▸ **TASK DETAILS**: Reproduce the opening lines of the records exactly, please, stopping after the line that contains "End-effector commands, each".

▸ **SUPPLIED DATA**:
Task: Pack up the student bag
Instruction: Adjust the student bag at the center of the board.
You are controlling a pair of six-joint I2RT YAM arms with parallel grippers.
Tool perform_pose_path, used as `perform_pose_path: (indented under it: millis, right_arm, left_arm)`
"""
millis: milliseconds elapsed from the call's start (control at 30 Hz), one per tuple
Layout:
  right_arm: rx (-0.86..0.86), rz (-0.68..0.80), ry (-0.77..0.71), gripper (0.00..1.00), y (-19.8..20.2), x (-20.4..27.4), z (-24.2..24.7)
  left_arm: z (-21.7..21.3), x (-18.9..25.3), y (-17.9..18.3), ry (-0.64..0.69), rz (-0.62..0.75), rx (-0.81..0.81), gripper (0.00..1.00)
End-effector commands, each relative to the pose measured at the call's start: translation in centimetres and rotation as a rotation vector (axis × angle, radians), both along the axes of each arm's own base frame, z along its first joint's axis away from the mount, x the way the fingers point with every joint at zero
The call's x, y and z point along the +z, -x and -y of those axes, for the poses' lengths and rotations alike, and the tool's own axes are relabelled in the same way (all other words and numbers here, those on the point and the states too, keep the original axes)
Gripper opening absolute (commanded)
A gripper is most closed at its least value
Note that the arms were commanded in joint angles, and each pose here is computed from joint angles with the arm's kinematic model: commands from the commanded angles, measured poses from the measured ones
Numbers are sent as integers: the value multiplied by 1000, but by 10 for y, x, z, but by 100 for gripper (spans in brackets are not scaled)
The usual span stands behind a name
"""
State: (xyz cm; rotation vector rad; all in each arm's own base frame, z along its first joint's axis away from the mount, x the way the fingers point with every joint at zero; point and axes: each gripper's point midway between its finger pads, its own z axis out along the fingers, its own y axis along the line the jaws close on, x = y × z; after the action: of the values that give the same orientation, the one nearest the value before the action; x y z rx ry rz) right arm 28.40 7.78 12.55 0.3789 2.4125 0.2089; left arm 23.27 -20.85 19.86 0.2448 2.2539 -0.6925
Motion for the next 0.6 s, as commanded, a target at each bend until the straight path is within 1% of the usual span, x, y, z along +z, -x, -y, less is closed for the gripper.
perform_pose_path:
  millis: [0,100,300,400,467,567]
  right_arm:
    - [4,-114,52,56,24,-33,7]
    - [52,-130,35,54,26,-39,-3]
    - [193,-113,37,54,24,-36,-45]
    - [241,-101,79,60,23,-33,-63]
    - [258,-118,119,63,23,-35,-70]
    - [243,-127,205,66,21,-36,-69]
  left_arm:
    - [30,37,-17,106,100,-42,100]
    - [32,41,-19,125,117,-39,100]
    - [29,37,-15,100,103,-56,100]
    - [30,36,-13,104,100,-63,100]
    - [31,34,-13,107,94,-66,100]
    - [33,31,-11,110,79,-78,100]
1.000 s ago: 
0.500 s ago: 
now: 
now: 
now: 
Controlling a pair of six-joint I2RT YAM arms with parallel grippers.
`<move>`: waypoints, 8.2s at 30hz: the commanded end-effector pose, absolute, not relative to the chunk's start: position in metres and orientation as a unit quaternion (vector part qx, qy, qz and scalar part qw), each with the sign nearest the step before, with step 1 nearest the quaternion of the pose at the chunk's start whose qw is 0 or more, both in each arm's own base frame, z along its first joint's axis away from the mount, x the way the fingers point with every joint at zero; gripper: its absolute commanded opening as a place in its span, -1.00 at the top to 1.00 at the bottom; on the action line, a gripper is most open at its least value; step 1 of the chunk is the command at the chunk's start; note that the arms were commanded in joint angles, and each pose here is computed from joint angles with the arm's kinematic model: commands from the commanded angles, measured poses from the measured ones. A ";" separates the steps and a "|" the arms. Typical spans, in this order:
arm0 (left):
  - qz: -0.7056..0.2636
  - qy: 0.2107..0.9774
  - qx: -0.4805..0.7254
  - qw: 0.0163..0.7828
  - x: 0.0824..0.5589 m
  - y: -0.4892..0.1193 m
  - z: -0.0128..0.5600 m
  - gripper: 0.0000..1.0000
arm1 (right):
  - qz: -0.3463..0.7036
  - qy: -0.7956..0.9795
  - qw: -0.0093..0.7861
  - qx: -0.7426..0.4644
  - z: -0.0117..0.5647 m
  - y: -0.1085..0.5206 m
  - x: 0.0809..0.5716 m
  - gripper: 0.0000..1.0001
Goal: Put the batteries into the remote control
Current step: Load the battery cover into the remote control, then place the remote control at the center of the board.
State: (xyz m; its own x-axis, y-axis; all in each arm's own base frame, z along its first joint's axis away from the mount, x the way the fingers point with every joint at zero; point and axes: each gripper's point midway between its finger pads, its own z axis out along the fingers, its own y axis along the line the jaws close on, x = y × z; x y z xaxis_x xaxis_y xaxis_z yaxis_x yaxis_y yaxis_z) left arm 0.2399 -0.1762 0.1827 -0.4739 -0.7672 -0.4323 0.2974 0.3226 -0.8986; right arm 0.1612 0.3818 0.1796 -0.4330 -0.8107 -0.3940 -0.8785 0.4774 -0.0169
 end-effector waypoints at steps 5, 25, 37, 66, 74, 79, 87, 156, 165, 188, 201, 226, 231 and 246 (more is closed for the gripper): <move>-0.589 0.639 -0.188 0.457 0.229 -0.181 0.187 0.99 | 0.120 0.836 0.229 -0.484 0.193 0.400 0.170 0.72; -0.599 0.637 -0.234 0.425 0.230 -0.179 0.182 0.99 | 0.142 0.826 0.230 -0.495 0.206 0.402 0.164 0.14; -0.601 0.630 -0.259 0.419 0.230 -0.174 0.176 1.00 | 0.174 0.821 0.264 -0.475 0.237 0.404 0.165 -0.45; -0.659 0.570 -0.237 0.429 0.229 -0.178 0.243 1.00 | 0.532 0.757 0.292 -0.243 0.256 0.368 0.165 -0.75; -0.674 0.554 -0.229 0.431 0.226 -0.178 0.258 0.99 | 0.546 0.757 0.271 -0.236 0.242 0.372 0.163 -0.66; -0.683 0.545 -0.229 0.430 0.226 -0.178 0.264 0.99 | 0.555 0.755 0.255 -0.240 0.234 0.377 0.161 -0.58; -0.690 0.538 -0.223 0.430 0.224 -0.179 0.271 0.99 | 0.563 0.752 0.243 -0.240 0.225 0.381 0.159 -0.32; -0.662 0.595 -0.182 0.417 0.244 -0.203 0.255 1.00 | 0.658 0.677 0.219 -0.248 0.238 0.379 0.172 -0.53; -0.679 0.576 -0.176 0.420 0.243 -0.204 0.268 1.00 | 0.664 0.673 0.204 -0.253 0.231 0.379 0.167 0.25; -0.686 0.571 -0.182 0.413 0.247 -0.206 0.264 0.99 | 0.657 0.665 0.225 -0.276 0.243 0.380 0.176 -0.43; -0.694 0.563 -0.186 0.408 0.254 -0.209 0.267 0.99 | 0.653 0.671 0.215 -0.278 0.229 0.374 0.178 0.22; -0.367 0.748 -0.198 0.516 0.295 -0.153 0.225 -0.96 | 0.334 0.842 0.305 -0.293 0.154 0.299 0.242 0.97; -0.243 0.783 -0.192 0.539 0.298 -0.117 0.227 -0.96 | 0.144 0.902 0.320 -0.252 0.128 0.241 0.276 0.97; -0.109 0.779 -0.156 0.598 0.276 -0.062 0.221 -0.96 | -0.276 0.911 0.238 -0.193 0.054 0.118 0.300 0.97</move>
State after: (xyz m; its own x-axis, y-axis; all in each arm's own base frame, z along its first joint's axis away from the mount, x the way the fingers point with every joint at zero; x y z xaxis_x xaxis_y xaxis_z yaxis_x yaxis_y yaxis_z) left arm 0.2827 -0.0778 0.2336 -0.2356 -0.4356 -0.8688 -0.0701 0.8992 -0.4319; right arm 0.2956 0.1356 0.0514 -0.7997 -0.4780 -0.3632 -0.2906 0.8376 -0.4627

▸ **OUTPUT FOR THIS TASK**:
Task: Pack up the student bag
Instruction: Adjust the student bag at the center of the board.
You are controlling a pair of six-joint I2RT YAM arms with parallel grippers.
Tool perform_pose_path, used as `perform_pose_path: (indented under it: millis, right_arm, left_arm)`
"""
millis: milliseconds elapsed from the call's start (control at 30 Hz), one per tuple
Layout:
  right_arm: rx (-0.86..0.86), rz (-0.68..0.80), ry (-0.77..0.71), gripper (0.00..1.00), y (-19.8..20.2), x (-20.4..27.4), z (-24.2..24.7)
  left_arm: z (-21.7..21.3), x (-18.9..25.3), y (-17.9..18.3), ry (-0.64..0.69), rz (-0.62..0.75), rx (-0.81..0.81), gripper (0.00..1.00)
End-effector commands, each relative to the pose measured at the call's start: translation in centimetres and rotation as a rotation vector (axis × angle, radians), both along the axes of each arm's own base frame, z along its first joint's axis away from the mount, x the way the fingers point with every joint at zero

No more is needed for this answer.